I have smoke weed 3-4 times and it sets me off everytime (space cadet). Did 1/2 piece of acid one time (just kept me up all night, no hallucinations or bad trip) and I worry this may have damaged me (like hppd). However a few nice people on this site has helped me with this ridiculous obsession. Had it before and had it after, can't blame that. Only as a trigger. But still worries me.

I don't believe I have had any trauma in my life, just the pure terror of dealing with this. I believe my problem is purely biological in nature, getting much worse with the triggers that have presented themself. I am waiting on the miracle pill.

I will read up on EMDR. kind of reminds me of the tapping deal (EMT?) to relieve stress. sounds magical.

Thanks Kate,

Greg


----------



## Katezorz (Jan 10, 2010)

WANTTOBEBETTER said:


> You are well versed and quite aware of the workings of these problems. When I was your age I had no Idea what the hell was going on in my head. I thought I was the only one in the world experiencing this. The internet is a wonderful thing. Imagine people 200 years ago with this, no support at all, probably living in a madhouse. Just in the last two years I have been learning more and more and trying to wipe it out completely. (Has not worked yet but getting better)
> 
> I have smoke weed 3-4 times and it sets me off everytime (space cadet). Did 1/2 piece of acid one time (just kept me up all night, no hallucinations or bad trip) and I worry this may have damaged me (like hppd). However a few nice people on this site has helped me with this ridiculous obsession. Had it before and had it after, can't blame that. Only as a trigger. But still worries me.
> 
> ...


I only know so much about this because I'm a "no bullshit" sort of gal, and even though I wanted to hide under the covers everyday, I did as much research as I possibly could. Like you said, the internet is the shit







. I'm sorry you had to go so long without knowing what any of this was, though. Must have been scary.

There could be one "miracle pill" or many "miracle supplements". Have you tried taking any vitamins to help? Someone posted a regemin on this site, and I'm thinking about trying it out myself. Could get expensive, though.

EMDR is fantastic!
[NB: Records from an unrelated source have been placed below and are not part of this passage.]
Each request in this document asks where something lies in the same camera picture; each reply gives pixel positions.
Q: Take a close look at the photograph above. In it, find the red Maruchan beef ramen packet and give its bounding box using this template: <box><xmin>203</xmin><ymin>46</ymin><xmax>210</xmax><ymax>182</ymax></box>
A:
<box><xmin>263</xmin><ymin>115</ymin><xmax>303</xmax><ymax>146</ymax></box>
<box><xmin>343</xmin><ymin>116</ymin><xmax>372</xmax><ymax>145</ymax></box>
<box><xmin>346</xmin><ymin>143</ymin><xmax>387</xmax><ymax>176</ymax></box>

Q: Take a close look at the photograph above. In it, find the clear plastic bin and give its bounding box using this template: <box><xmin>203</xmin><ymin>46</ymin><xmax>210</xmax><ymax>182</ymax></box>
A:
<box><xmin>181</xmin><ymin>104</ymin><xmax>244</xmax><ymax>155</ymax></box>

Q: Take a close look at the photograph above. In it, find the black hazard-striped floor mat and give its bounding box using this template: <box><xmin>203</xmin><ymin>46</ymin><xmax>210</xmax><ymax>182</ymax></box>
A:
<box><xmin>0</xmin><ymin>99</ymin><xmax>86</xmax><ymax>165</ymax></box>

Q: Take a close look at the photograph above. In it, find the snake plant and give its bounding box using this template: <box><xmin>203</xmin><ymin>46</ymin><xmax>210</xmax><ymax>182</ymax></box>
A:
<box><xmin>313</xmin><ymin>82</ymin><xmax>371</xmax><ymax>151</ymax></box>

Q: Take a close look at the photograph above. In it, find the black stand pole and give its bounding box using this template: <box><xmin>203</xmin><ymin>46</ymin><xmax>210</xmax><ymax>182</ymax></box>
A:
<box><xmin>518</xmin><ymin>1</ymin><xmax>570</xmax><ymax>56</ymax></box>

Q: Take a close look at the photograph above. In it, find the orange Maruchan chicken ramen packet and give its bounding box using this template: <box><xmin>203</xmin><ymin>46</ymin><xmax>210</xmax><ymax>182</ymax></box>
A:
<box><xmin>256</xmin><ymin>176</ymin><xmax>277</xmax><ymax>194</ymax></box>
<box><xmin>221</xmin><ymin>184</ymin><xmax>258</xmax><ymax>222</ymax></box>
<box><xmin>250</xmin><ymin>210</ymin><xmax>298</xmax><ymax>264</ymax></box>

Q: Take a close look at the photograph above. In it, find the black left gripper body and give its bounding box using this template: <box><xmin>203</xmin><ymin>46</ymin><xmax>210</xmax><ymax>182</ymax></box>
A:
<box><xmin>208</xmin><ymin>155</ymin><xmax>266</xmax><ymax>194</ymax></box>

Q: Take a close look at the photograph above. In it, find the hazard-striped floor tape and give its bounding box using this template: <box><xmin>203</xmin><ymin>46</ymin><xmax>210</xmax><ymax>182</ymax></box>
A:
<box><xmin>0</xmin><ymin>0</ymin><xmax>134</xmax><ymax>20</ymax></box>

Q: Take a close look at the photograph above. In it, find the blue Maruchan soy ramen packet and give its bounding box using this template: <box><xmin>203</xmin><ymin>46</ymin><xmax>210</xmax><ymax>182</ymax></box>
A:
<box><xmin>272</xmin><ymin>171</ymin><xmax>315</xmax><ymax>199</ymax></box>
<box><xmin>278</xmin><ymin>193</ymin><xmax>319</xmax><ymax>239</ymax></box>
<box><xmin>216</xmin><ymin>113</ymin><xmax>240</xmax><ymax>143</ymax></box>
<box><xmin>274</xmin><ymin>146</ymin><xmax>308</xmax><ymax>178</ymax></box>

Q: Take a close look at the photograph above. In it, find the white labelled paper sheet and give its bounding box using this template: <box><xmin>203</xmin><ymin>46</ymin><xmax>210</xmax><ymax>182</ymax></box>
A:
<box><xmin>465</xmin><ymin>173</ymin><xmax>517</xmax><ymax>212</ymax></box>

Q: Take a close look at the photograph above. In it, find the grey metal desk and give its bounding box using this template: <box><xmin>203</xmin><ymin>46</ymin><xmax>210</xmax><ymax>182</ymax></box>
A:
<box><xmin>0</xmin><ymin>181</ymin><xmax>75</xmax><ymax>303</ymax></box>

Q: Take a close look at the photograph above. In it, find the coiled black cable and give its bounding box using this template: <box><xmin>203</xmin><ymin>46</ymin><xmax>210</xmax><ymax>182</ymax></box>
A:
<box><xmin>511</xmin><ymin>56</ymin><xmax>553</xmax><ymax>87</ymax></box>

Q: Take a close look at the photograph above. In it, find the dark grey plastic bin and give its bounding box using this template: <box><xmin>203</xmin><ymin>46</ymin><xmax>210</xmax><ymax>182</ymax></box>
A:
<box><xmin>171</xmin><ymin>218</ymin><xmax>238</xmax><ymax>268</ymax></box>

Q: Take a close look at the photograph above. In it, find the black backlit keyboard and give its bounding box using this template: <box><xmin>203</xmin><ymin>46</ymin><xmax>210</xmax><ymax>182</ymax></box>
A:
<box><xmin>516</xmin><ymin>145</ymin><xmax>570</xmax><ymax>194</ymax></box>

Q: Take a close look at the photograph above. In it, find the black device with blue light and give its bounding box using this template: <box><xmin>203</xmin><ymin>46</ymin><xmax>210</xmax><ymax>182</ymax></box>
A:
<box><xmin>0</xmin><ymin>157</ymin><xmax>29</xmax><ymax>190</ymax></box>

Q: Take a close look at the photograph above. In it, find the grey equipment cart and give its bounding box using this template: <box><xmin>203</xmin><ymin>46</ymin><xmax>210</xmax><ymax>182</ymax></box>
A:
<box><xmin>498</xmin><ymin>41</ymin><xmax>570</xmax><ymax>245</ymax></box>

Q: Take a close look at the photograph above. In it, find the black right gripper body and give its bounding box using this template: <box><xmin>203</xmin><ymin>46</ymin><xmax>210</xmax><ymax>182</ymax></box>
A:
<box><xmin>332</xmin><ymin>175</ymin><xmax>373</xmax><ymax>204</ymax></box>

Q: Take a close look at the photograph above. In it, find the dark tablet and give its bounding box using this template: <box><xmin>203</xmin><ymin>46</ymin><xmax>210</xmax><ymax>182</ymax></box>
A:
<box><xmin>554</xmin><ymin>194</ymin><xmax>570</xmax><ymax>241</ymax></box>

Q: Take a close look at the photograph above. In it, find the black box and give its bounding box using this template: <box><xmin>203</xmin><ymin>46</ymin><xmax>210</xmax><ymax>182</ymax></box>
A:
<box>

It's slow, but I've actually gotten to the point where I can cry now. I hadn't cried in five months, then she did this thing where I invisioned my four-year-old self sitting on my grandfather's lap as she did this tapping thing with my knees, and it was like waterworks. I couldn't stop crying. It was like I let go of all this anguish that I'd been carrying around for months that I didn't even know about. You should definately try it out.


----------